El presidente del Gobierno, Pedro Sánchez.

Vivimos una das las horas más graves de nuestra historia moderna para el Estado de Derecho. Pedro Sánchez ha pasado de ser el narciso sonriente que resurgió de las cenizas a las que le condenó el aparato socialista a un autócrata dispuesto a jugarse un país para conservar la poltrona. Esclavo de los delirios de sus socios, el presidente que venía a dar oportunidades a los pobres ahora perdona a los ricos condenados por malversación. Rehén del nacional-populismo independentista, el presidente que defendía el cumplimiento íntegro de la sentencia que condenó a los líderes del procés ahora les indulta y deroga el delito que cometieron.

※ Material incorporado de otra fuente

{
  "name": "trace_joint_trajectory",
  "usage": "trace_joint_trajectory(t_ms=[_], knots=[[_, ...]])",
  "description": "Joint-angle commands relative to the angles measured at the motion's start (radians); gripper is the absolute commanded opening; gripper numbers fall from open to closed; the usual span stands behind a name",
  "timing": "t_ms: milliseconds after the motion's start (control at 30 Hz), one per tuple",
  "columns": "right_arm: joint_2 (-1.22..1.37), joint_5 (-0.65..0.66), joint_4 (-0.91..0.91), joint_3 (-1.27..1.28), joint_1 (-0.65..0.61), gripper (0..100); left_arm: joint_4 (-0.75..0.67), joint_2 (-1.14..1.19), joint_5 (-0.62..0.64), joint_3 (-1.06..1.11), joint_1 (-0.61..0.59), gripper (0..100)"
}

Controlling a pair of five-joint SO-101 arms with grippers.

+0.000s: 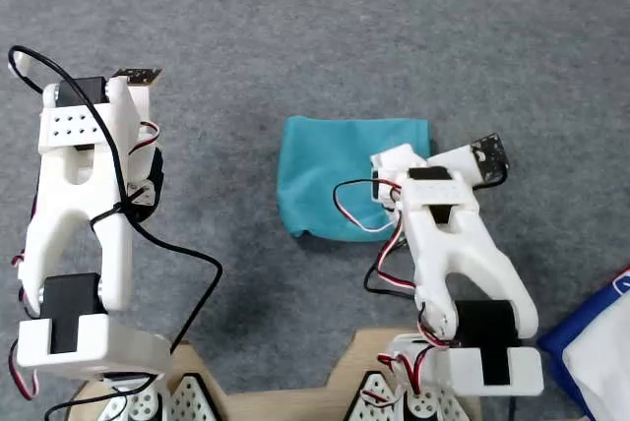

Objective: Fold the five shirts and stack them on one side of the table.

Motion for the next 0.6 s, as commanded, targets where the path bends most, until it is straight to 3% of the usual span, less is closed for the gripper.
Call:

Prisionero de la izquierda reaccionaria cubierta de brilli brilli, Sánchez se traga una Ley que nació para    defender a las mujeres y que ha acabado poniendo en libertad a sus agresores sexuales. El fin (la presidencia) justifica los medios.

Nunca antes el sentido de Estado y la política con mayúsculas habían estado tan ausentes. Sufrimos la soberbia de alguien dispuesto a disparar contra el poder judicial, acusando a los jueces de prevaricar, con el único fin de salvar su relato feminista plagado de contradicciones. Sin atisbo de pudor alguno, mete ahora sus garras en el Tribunal Constitucional por la vía de urgencia, enseñando el músculo del autoritarismo para colocar a afines que bendigan sus dislates legislativos.

El tiempo de Sánchez se agota, pero estamos ante alguien que ha demostrado no dar nunca la batalla por perdida. El coste democrático de sus reacciones aparatosas es un daño colateral que, a su entender, debemos sufrir los ciudadanos. Su proyecto político se ha agotado, ya sólo queda su proyecto personal. La Constitución es el mayor aliado que nos queda y la peor pesadilla del Gobierno.